## TASK DESCRIPTION:
The complete listing that follows is to be set down again, exactly as it appears.

## DATA SEGMENT:
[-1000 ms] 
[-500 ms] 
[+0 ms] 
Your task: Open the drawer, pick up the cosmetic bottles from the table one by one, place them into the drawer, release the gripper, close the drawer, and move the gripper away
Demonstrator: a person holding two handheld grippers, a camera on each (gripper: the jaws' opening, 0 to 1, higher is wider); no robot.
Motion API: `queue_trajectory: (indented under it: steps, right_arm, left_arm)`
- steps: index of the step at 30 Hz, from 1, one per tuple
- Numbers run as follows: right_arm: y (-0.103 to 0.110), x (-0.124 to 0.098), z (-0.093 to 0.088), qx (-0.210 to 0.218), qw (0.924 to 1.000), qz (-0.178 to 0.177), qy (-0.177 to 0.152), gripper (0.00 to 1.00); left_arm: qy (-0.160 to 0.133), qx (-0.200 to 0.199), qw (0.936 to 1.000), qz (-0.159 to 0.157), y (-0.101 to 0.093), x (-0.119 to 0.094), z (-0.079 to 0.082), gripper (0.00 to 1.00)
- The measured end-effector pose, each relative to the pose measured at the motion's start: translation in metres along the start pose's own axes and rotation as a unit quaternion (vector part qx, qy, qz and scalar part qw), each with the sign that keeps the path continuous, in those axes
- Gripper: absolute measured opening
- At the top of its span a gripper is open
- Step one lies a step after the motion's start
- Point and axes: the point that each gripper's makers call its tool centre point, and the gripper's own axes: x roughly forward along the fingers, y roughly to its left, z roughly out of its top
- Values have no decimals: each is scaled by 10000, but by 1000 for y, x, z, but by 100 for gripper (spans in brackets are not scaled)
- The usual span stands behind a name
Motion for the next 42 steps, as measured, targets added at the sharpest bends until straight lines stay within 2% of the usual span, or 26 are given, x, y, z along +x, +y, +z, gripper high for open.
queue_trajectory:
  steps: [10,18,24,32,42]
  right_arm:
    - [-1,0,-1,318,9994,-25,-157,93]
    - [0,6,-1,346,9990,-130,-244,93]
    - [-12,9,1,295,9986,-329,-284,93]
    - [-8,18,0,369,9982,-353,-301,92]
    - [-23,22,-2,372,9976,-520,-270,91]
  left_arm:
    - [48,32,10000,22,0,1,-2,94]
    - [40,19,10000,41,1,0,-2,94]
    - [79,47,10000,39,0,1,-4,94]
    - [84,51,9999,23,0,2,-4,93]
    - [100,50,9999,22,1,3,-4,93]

## EXERCISE OUTPUT:
[-1000 ms] 
[-500 ms] 
[+0 ms] 
Your task: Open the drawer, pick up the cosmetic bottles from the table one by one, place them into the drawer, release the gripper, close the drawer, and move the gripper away
Demonstrator: a person holding two handheld grippers, a camera on each (gripper: the jaws' opening, 0 to 1, higher is wider); no robot.
Motion API: `queue_trajectory: (indented under it: steps, right_arm, left_arm)`
- steps: index of the step at 30 Hz, from 1, one per tuple
- Numbers run as follows: right_arm: y (-0.103 to 0.110), x (-0.124 to 0.098), z (-0.093 to 0.088), qx (-0.210 to 0.218), qw (0.924 to 1.000), qz (-0.178 to 0.177), qy (-0.177 to 0.152), gripper (0.00 to 1.00); left_arm: qy (-0.160 to 0.133), qx (-0.200 to 0.199), qw (0.936 to 1.000), qz (-0.159 to 0.157), y (-0.101 to 0.093), x (-0.119 to 0.094), z (-0.079 to 0.082), gripper (0.00 to 1.00)
- The measured end-effector pose, each relative to the pose measured at the motion's start: translation in metres along the start pose's own axes and rotation as a unit quaternion (vector part qx, qy, qz and scalar part qw), each with the sign that keeps the path continuous, in those axes
- Gripper: absolute measured opening
- At the top of its span a gripper is open
- Step one lies a step after the motion's start
- Point and axes: the point that each gripper's makers call its tool centre point, and the gripper's own axes: x roughly forward along the fingers, y roughly to its left, z roughly out of its top
- Values have no decimals: each is scaled by 10000, but by 1000 for y, x, z, but by 100 for gripper (spans in brackets are not scaled)
- The usual span stands behind a name
Motion for the next 42 steps, as measured, targets added at the sharpest bends until straight lines stay within 2% of the usual span, or 26 are given, x, y, z along +x, +y, +z, gripper high for open.
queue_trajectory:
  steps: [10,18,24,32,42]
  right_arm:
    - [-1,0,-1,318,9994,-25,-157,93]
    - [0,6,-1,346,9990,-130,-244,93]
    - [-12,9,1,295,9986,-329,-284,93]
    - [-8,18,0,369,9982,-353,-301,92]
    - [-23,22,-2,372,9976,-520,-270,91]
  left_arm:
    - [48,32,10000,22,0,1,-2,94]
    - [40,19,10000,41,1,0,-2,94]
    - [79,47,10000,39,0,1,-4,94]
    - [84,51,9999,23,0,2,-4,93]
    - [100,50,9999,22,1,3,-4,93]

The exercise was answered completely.